Work required: Every record below is to be repeated exactly, with the pictures left out.

Dataset entries
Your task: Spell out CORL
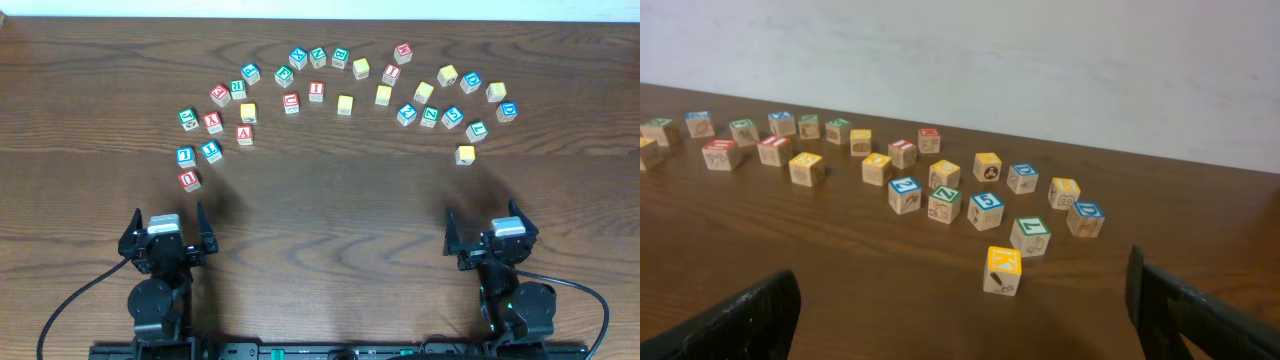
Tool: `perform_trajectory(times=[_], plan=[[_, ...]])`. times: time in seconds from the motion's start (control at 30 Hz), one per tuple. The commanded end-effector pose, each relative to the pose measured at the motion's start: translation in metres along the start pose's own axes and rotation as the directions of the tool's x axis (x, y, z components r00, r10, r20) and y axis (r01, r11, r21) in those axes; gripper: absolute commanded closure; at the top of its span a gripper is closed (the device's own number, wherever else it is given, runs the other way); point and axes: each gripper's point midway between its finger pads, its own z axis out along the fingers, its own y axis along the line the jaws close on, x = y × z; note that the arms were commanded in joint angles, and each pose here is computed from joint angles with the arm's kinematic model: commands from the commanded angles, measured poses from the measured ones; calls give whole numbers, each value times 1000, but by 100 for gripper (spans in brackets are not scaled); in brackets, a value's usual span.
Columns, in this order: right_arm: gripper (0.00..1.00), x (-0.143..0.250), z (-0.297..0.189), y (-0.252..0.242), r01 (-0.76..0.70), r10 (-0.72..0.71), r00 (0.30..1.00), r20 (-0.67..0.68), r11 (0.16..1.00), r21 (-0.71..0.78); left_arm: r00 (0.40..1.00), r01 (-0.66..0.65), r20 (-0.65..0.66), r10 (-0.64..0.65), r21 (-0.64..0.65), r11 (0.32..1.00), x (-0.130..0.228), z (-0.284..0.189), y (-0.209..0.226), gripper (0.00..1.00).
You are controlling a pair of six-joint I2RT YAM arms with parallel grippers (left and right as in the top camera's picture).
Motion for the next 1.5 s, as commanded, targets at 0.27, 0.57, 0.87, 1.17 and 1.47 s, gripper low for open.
perform_trajectory(times=[0.27,0.57,0.87,1.17,1.47], plan=[[1,1,0,-1,13,-13,1000,1,1000,3,987,162,17,-163,44,986,-3,2,-7,2],[1,1,0,-1,13,-13,1000,2,1000,3,984,173,-83,-160,190,967,-42,9,-32,3],[1,1,0,-1,13,-13,1000,1,1000,3,932,267,-339,-127,408,873,-81,53,-79,2],[1,1,0,-1,13,-13,1000,1,1000,3,824,356,-566,-24,484,799,-86,99,-119,2],[1,0,-2,-23,194,-193,981,-25,973,129,819,286,-545,181,661,693,-91,94,-198,2]])
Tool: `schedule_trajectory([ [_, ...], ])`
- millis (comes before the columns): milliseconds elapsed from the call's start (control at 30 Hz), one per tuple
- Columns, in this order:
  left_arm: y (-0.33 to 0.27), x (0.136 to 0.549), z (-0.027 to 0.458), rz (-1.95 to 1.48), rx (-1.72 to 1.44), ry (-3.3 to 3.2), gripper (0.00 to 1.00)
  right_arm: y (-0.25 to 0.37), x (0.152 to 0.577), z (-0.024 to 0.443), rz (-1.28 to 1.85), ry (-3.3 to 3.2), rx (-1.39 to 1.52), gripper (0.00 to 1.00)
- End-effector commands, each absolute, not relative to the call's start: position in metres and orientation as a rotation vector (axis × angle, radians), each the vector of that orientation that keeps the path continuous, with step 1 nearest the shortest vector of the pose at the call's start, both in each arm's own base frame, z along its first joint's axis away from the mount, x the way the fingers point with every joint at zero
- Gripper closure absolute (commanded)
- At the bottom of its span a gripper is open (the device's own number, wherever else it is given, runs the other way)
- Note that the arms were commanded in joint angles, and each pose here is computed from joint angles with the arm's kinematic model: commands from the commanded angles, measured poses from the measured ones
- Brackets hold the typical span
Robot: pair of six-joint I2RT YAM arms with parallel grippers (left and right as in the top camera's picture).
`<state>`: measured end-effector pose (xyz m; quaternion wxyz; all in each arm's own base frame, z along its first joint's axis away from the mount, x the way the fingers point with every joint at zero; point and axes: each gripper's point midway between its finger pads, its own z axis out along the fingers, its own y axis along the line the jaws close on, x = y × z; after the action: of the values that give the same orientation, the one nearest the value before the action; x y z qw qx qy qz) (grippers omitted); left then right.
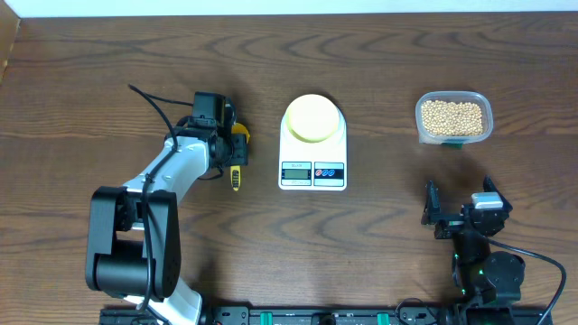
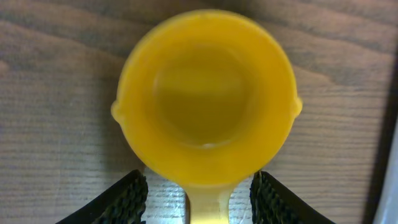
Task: Scoop item into bowl and weigh 50g on scale
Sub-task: 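Close the left gripper on the scoop handle and lift it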
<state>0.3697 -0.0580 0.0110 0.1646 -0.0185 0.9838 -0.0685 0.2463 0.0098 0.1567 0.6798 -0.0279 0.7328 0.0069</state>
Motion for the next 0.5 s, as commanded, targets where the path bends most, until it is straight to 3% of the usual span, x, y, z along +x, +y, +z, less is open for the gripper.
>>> schedule_trajectory([
  [0, -0.0536, 0.3651, 0.0027, -0.155, -0.060, 2.826, 0.46, 0.0091, 0.2460, 0.1568, 0.021, 1.644, -0.052, 0.01],
  [100, -0.0535, 0.3660, 0.0029, -0.156, -0.060, 2.823, 0.61, 0.0091, 0.2460, 0.1568, 0.021, 1.644, -0.052, 0.01],
  [467, -0.0537, 0.3664, 0.0030, -0.157, -0.070, 2.821, 0.70, 0.0091, 0.2460, 0.1569, 0.021, 1.643, -0.052, 0.01],
])
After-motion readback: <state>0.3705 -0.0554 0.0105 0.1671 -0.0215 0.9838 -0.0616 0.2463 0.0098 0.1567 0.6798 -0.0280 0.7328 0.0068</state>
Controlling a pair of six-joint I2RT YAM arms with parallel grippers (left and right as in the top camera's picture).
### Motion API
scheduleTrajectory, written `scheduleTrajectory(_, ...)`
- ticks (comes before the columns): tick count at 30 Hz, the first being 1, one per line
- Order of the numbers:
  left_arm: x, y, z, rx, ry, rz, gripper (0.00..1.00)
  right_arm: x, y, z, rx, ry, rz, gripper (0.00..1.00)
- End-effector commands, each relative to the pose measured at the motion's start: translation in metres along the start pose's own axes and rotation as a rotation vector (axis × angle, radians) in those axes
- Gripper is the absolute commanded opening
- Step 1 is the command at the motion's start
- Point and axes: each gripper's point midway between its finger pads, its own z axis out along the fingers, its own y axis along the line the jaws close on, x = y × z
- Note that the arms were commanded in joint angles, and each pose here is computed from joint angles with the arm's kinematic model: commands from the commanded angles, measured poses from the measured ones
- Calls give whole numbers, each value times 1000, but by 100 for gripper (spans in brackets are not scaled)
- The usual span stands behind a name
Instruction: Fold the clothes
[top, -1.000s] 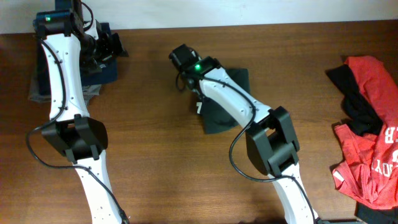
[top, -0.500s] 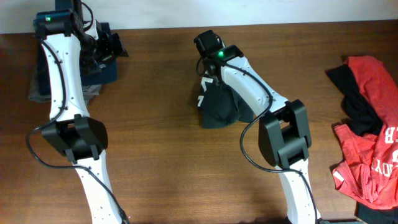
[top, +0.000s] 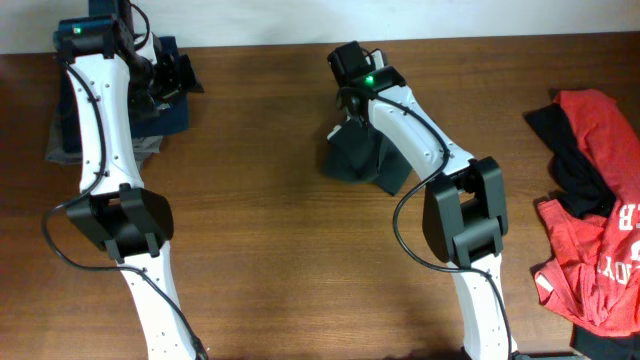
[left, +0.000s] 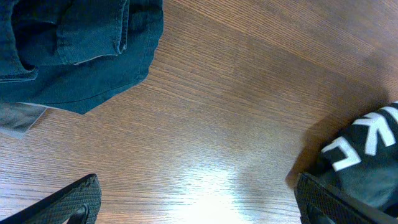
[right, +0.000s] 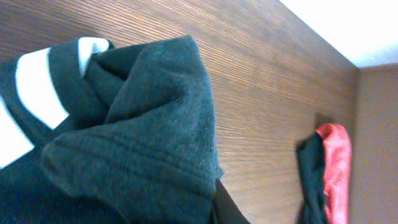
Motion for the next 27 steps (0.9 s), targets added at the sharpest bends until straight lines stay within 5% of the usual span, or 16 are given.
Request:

Result of the task:
Your task: Spell out CORL
Tool: `perform_trajectory(times=[_], plan=[[_, ...]])`. times: time in seconds from the motion's start (control at 30 Hz), one per tuple. The commanded end-effector pose, each relative to the pose measured at the motion's start: translation in metres along the start pose's own axes and rotation as the directions of the tool's x axis (x, y, z components r00, r10, r20) and y axis (r01, r11, r21) in those axes; gripper: absolute commanded closure; at the top of its span a gripper is closed (the device's own number, wherever else it is given, runs the other way); point and axes: each gripper's point midway between its finger pads, its own z axis out along the fingers, its own y axis along the line the jaws close on, x = y × z; note that the arms were commanded in joint angles, and each pose here is computed from joint angles with the arm's kinematic model: commands from the commanded angles, measured poses from the measured ones; calls give whole numbers, each value times 1000, but by 100 for gripper (spans in brackets are not scaled); in brackets, a value's usual span.
Columns, in this order: right_arm: gripper (0.00..1.00), x (-0.143..0.250), z (-0.297..0.189), y (-0.252..0.242), r01 (-0.76..0.70), r10 (-0.72..0.71), r00 (0.30..1.00), r20 (-0.67..0.68), r11 (0.16..1.00), r21 (-0.71..0.78); left_arm: r00 (0.40..1.00), r01 (-0.66..0.65), r20 (-0.65..0.66), r10 (-0.64..0.65), r21 (-0.64..0.65), r11 (0.32..1.00), x (-0.130..0.228), z (-0.284..0.189), y (-0.209..0.226), gripper (0.00..1.00).
You are controlling a pair of six-joint I2RT YAM arms with parallel grippers (left and right as in the top camera's picture).
Motion for the next 1.5 s, as commanded, targets at 0.27, 0.57, 0.87, 1.17 and 1.47 s, gripper low for open.
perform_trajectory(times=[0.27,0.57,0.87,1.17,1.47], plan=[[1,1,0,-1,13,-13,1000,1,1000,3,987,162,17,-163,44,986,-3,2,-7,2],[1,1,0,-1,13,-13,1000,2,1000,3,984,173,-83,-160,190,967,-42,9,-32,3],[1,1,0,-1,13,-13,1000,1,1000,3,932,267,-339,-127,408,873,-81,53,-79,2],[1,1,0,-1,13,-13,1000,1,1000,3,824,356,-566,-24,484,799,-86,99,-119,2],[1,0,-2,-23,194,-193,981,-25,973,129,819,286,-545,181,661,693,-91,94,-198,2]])
Tool: `schedule_trajectory([ [_, ...], ])`
- millis (comes before the columns): milliseconds elapsed from the call's start (control at 30 Hz), one per tuple
- Columns, in this order:
  left_arm: y (-0.33 to 0.27), x (0.136 to 0.549), z (-0.027 to 0.458), rz (-1.95 to 1.48), rx (-1.72 to 1.44), ry (-3.3 to 3.2), gripper (0.00 to 1.00)
  right_arm: y (-0.25 to 0.37), x (0.152 to 0.577), z (-0.024 to 0.443), rz (-1.28 to 1.85), ry (-3.3 to 3.2), rx (-1.39 to 1.52), gripper (0.00 to 1.00)
- End-effector commands, each absolute, not relative to the call's start: position in metres and orientation as a rotation vector (axis × angle, radians), each the vector of that orientation that keeps the path continuous, with step 1 nearest the shortest vector of the pose at the call's start, both in each arm's own base frame, z along its first joint's axis away from the mount, x the way the fingers point with every joint at zero
- Gripper closure absolute (commanded)
- At the bottom of its span a gripper is open (the device's own number, wherever else it is given, runs the other way)
- Note that the arms were commanded in joint angles, and each pose here is computed from joint angles with the arm's kinematic model: commands from the commanded angles, measured poses from the measured ones
- Brackets hold the typical span
Robot: pair of six-joint I2RT YAM arms with parallel grippers (left and right as in the top camera's picture).
`<state>`: measured end-effector pose (xyz m; quaternion wxyz; all in each arm's own base frame, z along its first joint's axis away from the mount, x the way the fingers point with every joint at zero; point and axes: each gripper's point midway between its finger pads, its own z axis out along the fingers, its own y axis along the line the jaws close on, x = y × z; after the action: of the values that give the same orientation, the one nearest the value before the action; x y z qw qx qy qz) (grippers omitted); left then right.
Task: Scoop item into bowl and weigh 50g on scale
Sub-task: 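Close the left gripper on the scoop handle and lift it
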<state>0.3697 -0.0580 0.0110 0.1646 -0.0185 0.9838 -0.0685 0.2463 0.0098 0.1567 0.6798 -0.0279 0.7328 0.0069</state>
Motion for the next 0.5 s, as commanded, targets where the path bends most, until it is straight to 3% of the usual span, x, y, z along +x, +y, +z, less is open for the gripper.
>>> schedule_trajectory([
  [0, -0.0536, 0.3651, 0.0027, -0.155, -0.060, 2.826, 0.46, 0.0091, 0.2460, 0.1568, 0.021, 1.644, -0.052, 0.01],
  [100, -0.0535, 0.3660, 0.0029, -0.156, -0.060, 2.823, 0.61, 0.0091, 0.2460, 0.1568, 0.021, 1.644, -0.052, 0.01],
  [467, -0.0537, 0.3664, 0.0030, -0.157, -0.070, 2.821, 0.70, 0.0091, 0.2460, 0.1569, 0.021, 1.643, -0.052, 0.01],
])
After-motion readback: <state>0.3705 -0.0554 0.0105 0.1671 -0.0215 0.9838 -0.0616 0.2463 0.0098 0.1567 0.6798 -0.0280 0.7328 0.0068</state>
Controlling a pair of six-joint I2RT YAM arms with parallel grippers (left and right as in the top camera's picture).
### Motion API
scheduleTrajectory, written `scheduleTrajectory(_, ...)`
- ticks (comes before the columns): tick count at 30 Hz, the first being 1, one per line
- Order of the numbers:
  left_arm: x, y, z, rx, ry, rz, gripper (0.00..1.00)
  right_arm: x, y, z, rx, ry, rz, gripper (0.00..1.00)
- End-effector commands, each relative to the pose measured at the motion's start: translation in metres along the start pose's own axes and rotation as a rotation vector (axis × angle, radians) in those axes
- Gripper is the absolute commanded opening
- Step 1 is the command at the motion's start
- Point and axes: each gripper's point midway between its finger pads, its own z axis out along the fingers, its own y axis along the line the jaws close on, x = y × z
- Note that the arms were commanded in joint angles, and each pose here is computed from joint angles with the arm's kinematic model: commands from the commanded angles, measured poses from the measured ones
- Calls give whole numbers, each value times 1000, but by 100 for gripper (spans in brackets are not scaled)
- The usual span stands behind a name
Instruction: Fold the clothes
[top, -1.000s] 
[top, -0.500s] 
[top, +0.000s] 
[left, +0.000s] 
[right, +0.000s] 
Motion for the next 27 steps (0.9 s), targets added at the sharpest bends until straight lines stay within 5% of the usual span, or 16 are given.
Request:

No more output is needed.